Thinking of buying one of these - which should I look at?
Would rfather have 12v but can I get a 240v plus converter for same sort of money and if so what do you recommend?
Vidura


----------



## Bubblehead (Mar 5, 2007)

Hi

We have an AVTEX 19" LCD TV (7 in 1) with built in DVD drive and freeview. It also come in 17 and 15". It has a 12v and 240 power supply. prices vary (£300-£500) depending on size but John Lewis give a 5 year guarantee. You can get them cheaper and you can also get some cheap ones, but you get what you pay for.

Check this link

http://www.johnlewis.com/Technology/Televisions/Televisions/LCD+TV/1284/Brand/Avtex/List.aspx

Hope this is of help.

Bubblehead


----------



## 101405 (Oct 15, 2006)

*12v flat.*

Would recomend LG (Lifes Good) , most of the unbranded ones are made in china most small F/s are dual voltage , multi system.


----------



## 89087 (May 13, 2005)

*LG*

LG, lucky Goldstar.


----------



## teemyob (Nov 22, 2005)

*Re: LG*



cappuccino said:


> LG, lucky Goldstar.


Until it develops a fault! I do some work for LG and the aftersales & parts availability is disgraceful.

See my post here.....

LCD TV POST <<<Click this line

Trev.


----------



## 88735 (May 9, 2005)

Take a look at aldi, they have a 19 inch with free-view for under £200 not sure if its 12v though.


----------



## teemyob (Nov 22, 2005)

*Toshiba*

If you do not need a Multi-Standard tuner, the latest Toshiba 15V330D comes with Freeview and is available from £148.
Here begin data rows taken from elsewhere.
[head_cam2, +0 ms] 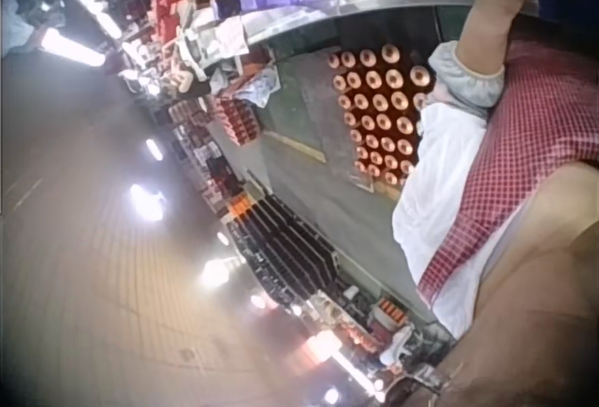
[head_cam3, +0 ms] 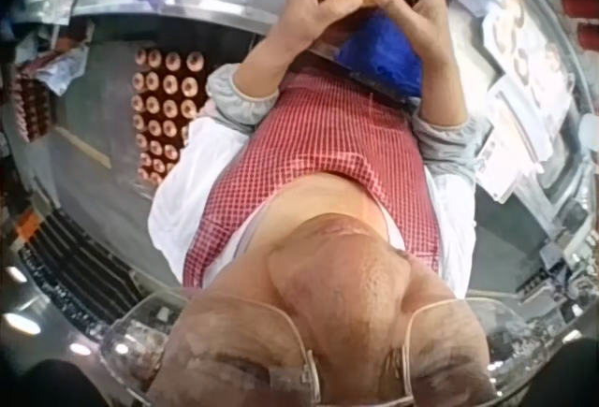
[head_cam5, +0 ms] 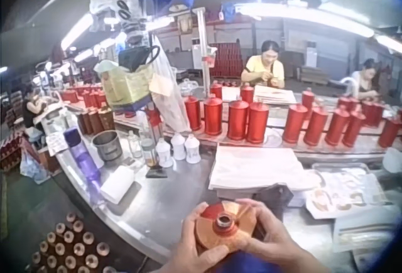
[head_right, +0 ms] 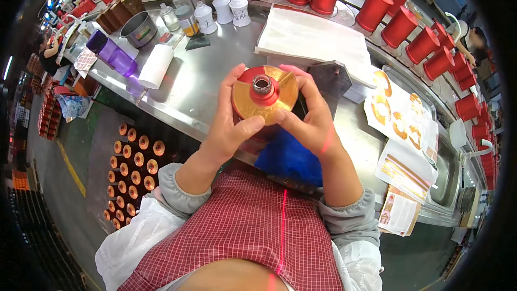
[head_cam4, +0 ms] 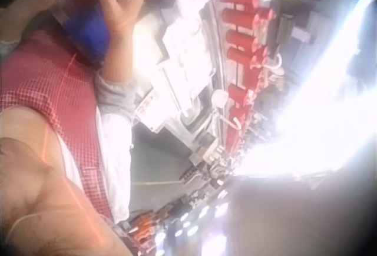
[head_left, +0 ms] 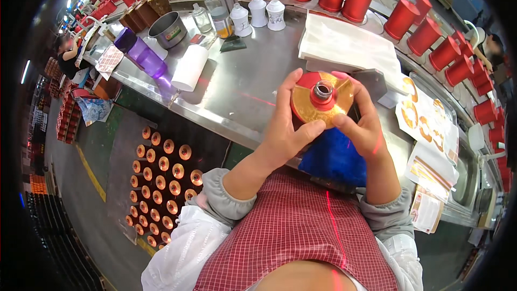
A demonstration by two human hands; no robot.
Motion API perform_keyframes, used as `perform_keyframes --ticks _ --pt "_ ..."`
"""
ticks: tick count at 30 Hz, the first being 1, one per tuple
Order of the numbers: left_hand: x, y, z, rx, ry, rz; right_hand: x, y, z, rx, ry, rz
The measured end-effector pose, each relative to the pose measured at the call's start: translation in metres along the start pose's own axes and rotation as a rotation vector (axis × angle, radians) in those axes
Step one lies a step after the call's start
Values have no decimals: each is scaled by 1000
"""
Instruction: The person applies gold decorative labels to red cylindrical metal containers. They peel the labels from backing sheets, align them on the container body, and smooth them down using a green plastic scraper tool. The person also applies a smaller gold label to the top rim of the container and wipes the surface with a white cloth.
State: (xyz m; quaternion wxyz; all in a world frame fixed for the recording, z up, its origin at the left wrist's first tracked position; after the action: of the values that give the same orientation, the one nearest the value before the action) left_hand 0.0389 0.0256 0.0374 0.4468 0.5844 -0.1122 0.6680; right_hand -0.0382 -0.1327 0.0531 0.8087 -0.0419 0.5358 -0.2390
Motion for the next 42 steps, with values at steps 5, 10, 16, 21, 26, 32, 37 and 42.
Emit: perform_keyframes --ticks 5,10,16,21,26,32,37,42 --pt "1 0 3 60 -64 -305 -6 -1 7 -62 213 308" --pt "-4 -8 11 -62 -34 -203 2 -8 17 -108 255 292" --pt "-5 -13 17 -87 -73 -309 3 -6 12 -30 212 246" --pt "-4 -13 21 -108 -94 -294 6 -5 9 -14 190 119" --pt "-7 -14 23 -105 -88 -281 11 -5 7 12 233 198" --pt "-4 -12 23 -101 -89 -282 4 -7 10 -5 188 122" --pt "-4 -11 22 -100 -82 -289 2 -5 7 10 239 222" --pt "-6 -13 22 -96 -86 -277 -2 -2 9 4 285 216"
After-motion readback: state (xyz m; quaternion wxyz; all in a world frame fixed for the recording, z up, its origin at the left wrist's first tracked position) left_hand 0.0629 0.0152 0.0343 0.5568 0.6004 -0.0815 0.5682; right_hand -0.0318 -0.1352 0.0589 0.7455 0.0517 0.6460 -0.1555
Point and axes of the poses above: each hand's wrist, its own z-axis towards the middle knuckle, its own y-axis out of the palm, x = y × z, the point moved 2 cm from there along z, towards the middle knuckle, and after that the axes turned 10 degrees about -z, right-handed, at the moved point
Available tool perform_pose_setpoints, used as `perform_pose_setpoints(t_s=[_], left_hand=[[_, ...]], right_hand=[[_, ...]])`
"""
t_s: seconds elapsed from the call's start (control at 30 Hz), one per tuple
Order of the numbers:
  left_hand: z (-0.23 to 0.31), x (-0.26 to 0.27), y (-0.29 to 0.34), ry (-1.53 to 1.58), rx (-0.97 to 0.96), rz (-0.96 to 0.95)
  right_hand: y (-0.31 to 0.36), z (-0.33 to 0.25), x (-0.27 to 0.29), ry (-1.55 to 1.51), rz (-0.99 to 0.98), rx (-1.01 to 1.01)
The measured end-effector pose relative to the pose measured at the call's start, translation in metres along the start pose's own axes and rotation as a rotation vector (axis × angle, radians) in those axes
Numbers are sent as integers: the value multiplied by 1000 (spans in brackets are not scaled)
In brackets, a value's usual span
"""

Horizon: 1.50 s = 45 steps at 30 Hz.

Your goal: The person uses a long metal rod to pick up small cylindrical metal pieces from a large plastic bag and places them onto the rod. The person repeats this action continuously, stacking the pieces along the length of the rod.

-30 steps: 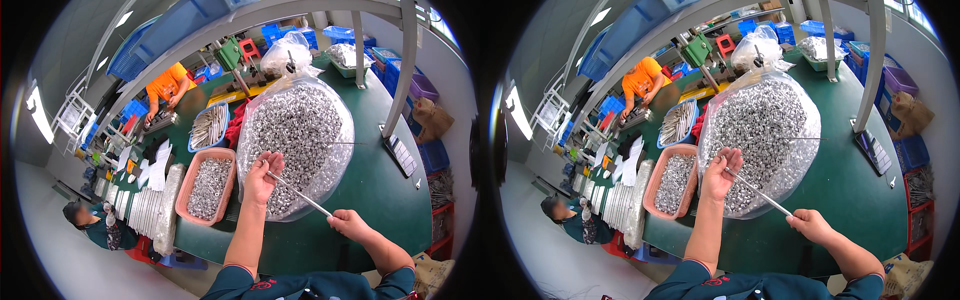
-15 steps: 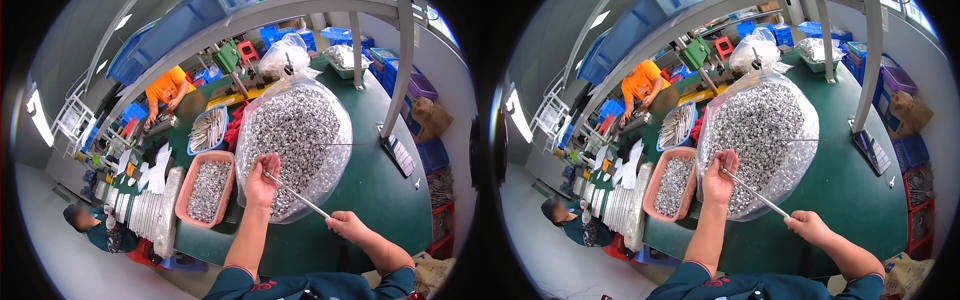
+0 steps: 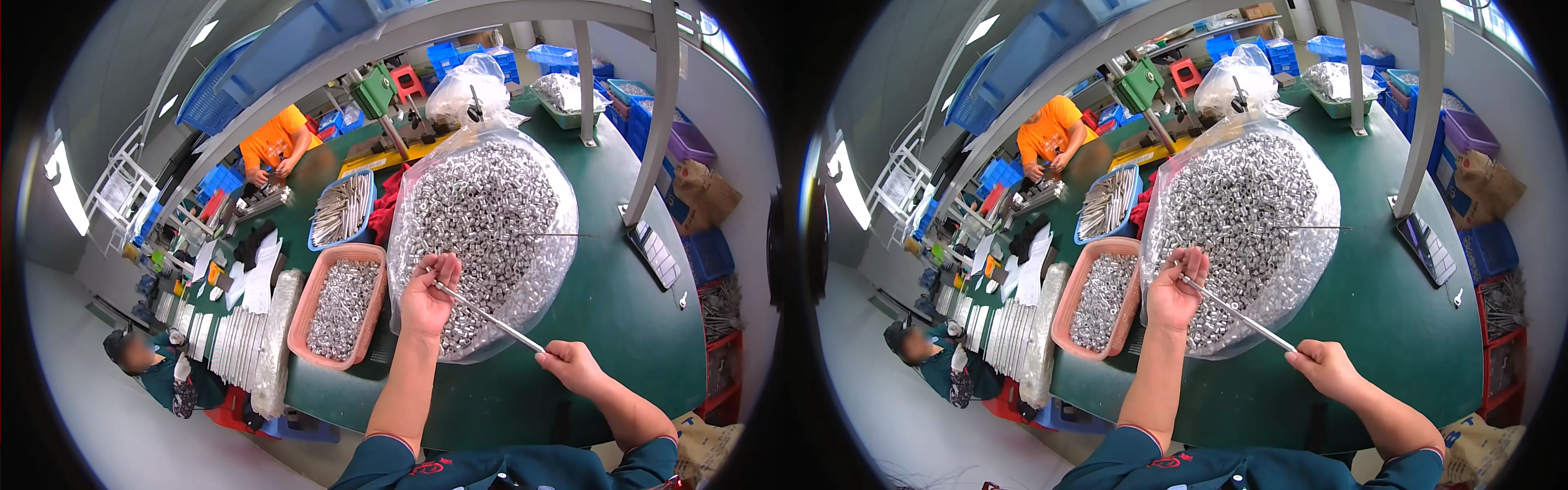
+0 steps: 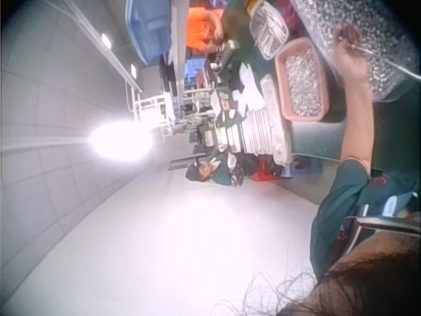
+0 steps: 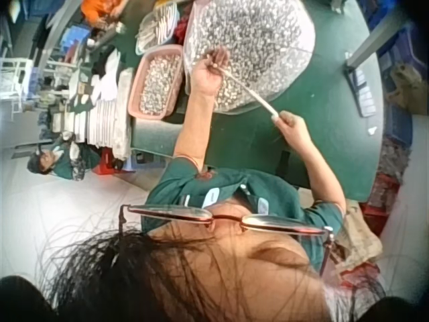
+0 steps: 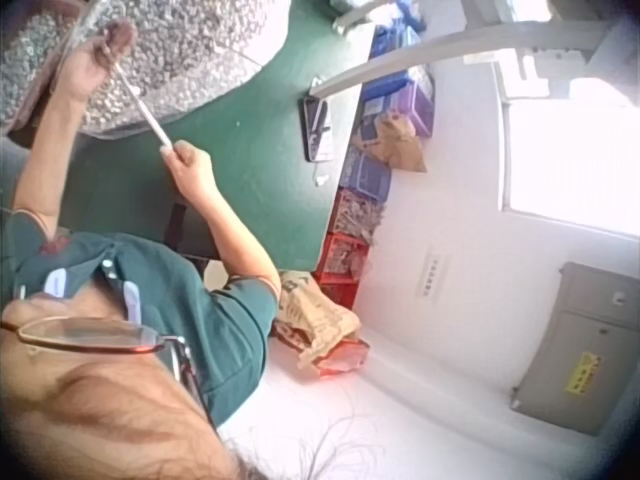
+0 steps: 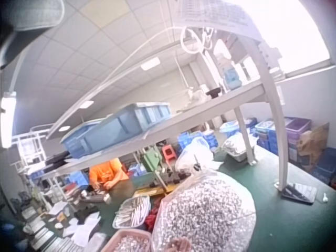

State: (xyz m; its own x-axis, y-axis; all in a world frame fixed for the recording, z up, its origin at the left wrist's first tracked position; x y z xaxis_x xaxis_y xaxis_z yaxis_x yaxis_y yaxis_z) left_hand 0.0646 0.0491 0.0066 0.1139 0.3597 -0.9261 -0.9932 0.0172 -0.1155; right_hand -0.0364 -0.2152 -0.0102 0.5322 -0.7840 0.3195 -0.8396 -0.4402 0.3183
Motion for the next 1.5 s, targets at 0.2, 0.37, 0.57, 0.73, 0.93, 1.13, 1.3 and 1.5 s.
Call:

It is powered by a 240v to 12v transformer. You can buy a voltage regulator and use it direct from 12v or run it off an inverter. The voltage stabilisers can be bought Here.

Trev.


----------



## mangothemadmonk (Aug 6, 2006)

We also have an Avtex 7 in 1 and we can't fault it. It is a dedicated 12v so you don't need a regulator. Its also built for the "mobile" market so it will stand up to road travel and vibration.

Coming with built in DVD and freeview there are no unsightly wires hanging about as well.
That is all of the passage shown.